Sensitivity of messaging is crucial at the moment. “We’re beginning our conversations with phrases such as ‘Would you be open to…?’ and ‘How can we help you…?’” says Chris. “Interactions are more valuable. It’s no longer about quantity but quality.”

Janet advises connecting with clients just to see how they are. “The situation is fluid,” she says. “Work in partnership with your clients, stay connected and think of different ways you could be helping them.” If some messages don’t resonate, Janet suggests, “Change them. You might send a helpful email your clients don’t choose to open. That’s fine, but next time try using different messaging. It might be more meaningful to your clients.”

Help your clients overcome a challenge that improves their business and the sale of goods or services will follow, in time. For example, businesses are trying to maintain continuity while working remotely, but there are some tasks they are struggling to complete offsite, such as high-volume print-to-mail jobs. Where sales professionals are really adding value is to understand this kind of challenge and suggest a strategy or technology to overcome the problem.

Utilize tools to develop a deeper understanding of clients’ needs

Effective sales professionals are combining their intuition and knowledge of their clients with different tools and techniques, to gain a ‘bigger picture’ view and a deeper understanding into their organizations at this point in time. This enables them to offer clients help – and suggestions for cost savings - where and when it is most needed. “I’m using data to understand trends and patterns and identify gaps where I can help clients,” says Chris. Through analytics detailed insights such as visibility into spending patterns for shipping and mailing can be determined pointing to opportunities for savings.

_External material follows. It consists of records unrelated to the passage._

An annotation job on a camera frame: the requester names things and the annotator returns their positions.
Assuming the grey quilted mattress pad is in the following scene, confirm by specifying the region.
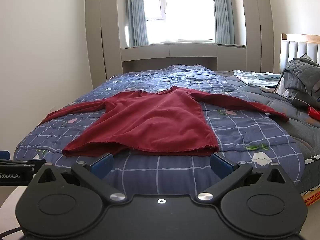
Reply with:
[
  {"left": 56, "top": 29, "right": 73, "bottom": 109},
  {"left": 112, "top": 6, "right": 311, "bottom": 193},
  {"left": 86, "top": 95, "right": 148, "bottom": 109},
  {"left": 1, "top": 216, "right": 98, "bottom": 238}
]
[{"left": 215, "top": 70, "right": 320, "bottom": 188}]

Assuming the window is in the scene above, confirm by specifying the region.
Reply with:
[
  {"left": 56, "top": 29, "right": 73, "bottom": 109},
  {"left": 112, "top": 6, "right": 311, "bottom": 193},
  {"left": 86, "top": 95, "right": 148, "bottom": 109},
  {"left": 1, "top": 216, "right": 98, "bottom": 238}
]
[{"left": 144, "top": 0, "right": 215, "bottom": 44}]

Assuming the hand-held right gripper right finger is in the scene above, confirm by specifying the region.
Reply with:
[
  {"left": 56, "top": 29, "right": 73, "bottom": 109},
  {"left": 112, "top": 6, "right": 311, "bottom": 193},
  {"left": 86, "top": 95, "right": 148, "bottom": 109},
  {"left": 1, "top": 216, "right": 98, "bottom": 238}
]
[{"left": 196, "top": 152, "right": 292, "bottom": 203}]

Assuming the clear plastic bag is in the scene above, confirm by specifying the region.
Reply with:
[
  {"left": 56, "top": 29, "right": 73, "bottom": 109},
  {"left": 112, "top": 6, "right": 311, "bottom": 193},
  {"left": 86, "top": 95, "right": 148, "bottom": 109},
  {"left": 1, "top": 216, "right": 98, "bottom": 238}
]
[{"left": 274, "top": 53, "right": 316, "bottom": 98}]

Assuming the grey folded quilted blanket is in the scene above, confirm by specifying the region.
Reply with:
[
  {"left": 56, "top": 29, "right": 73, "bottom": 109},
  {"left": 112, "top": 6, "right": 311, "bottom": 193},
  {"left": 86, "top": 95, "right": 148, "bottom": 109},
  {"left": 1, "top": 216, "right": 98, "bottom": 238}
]
[{"left": 282, "top": 57, "right": 320, "bottom": 108}]

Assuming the light blue patterned cloth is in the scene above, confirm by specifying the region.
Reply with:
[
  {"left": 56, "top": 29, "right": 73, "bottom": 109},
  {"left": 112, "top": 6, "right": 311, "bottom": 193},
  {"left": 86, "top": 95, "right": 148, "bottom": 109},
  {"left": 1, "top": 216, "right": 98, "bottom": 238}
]
[{"left": 232, "top": 69, "right": 282, "bottom": 87}]

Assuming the red object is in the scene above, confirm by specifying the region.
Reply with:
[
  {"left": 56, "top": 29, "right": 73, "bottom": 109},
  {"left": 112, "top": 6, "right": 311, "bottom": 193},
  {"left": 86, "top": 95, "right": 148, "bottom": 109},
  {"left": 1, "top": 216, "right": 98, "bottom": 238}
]
[{"left": 307, "top": 106, "right": 320, "bottom": 122}]

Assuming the light blue curtain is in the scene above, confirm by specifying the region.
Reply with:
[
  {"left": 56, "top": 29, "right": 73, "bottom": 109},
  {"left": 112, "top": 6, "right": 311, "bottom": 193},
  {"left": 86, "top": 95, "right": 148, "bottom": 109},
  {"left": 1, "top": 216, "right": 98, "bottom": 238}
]
[
  {"left": 211, "top": 0, "right": 235, "bottom": 44},
  {"left": 127, "top": 0, "right": 149, "bottom": 47}
]

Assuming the blue checked floral quilt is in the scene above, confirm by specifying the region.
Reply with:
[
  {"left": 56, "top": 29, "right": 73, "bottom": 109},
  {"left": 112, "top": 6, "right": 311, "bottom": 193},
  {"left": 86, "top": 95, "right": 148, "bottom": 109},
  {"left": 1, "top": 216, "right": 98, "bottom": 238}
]
[{"left": 14, "top": 64, "right": 305, "bottom": 195}]

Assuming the beige wardrobe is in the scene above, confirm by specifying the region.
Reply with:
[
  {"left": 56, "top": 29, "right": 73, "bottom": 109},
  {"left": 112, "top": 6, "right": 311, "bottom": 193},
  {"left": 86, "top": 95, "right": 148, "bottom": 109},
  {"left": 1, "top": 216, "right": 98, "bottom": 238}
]
[
  {"left": 239, "top": 0, "right": 274, "bottom": 74},
  {"left": 84, "top": 0, "right": 129, "bottom": 90}
]

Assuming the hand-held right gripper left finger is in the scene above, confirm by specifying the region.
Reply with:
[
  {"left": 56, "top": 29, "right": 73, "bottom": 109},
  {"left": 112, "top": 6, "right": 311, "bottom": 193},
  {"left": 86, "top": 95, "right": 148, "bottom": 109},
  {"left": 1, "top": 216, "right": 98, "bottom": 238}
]
[{"left": 32, "top": 152, "right": 127, "bottom": 203}]

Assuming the black cable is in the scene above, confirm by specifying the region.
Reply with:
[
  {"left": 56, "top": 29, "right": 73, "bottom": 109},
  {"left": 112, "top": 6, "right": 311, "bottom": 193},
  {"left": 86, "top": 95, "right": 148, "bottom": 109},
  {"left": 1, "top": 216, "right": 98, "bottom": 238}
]
[{"left": 0, "top": 226, "right": 23, "bottom": 234}]

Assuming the padded wooden headboard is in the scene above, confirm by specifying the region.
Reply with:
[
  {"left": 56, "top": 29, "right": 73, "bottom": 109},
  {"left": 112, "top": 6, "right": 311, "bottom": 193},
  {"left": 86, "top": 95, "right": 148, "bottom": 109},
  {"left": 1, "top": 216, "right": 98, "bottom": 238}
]
[{"left": 279, "top": 33, "right": 320, "bottom": 74}]

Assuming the beige window sill cabinet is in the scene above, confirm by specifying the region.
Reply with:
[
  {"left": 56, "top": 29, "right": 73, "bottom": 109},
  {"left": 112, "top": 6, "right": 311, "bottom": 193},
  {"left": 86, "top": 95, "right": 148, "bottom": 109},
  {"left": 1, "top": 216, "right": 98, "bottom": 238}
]
[{"left": 120, "top": 42, "right": 248, "bottom": 73}]

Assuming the red long-sleeve shirt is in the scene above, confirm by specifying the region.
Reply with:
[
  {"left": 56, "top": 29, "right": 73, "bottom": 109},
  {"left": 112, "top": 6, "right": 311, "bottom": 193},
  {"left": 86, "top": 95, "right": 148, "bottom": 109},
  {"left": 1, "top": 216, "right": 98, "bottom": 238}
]
[{"left": 37, "top": 85, "right": 290, "bottom": 158}]

LinkedIn is another tool sales professionals are calling on, as they adjust their touchpoints during the pandemic and refine their social sales strategies. Some are changing the way they’re using the professional platform: rather than just using it for sharing and engaging with posts, they’re now using it for prospecting and to build out client profiles.

Develop new skills

As sales professionals focus on delivering helpful insights and advice to their clients rather than accelerating sales, content marketing has become a skill they are mastering. Seismic found that sales reps spend around 30 hours a month looking for or creating content to send to clients and prospects. Sales asset management platforms have become invaluable repositories for sales enablement content, and over the past month sellers have quickly become versed in the value of sending videos, factsheets, playbooks and webinar invites to their clients using tools such as LiveSend. With the latest platforms becoming integrated with Outlook, it’s easier than ever for sales professionals to drive their own personalized, relevant content marketing programs to their clients – a new skill in their new normal.

Chris also calls out the value of extending his skill set with Audible. “My best listens so far are ‘New Sales Simplified’ and ‘Fanatical Prospecting’”.

Find new ways to get motivated

Remote working can be isolating, and especially so for professions in which workers thrive on each other’s dynamism, drive and energy. It’s incredibly important to find ways to motivate yourself. Chris suggests, “Pick one or two metrics to measure your success in the new world. For me, these are ‘Pipeline added’ and ‘Quotes sent out’”. Janet advises kickstarting your day with a regular workout or walk, to drive motivation and sharpen focus.

Understand that sales cycles are likely to be complex for some time

Many businesses are focusing on the ‘right now’, trying to overcome operational issues, protecting staff and clients and managing cashflow. For those businesses that are investing in technology and solutions, the decision-making process is likely to take longer than usual, and sales cycles are extending as a result. Stakeholders are working remotely and not in the same office, others may not be working at all or may be taking leave, and finance teams may not have access to payment platforms from their remote locations. Focus instead on building your pipeline and deepening client relationships.

Janet summarizes this thoughtfully. “Companies are in survival mode,” she observes. “We need to show them we’re here for them”.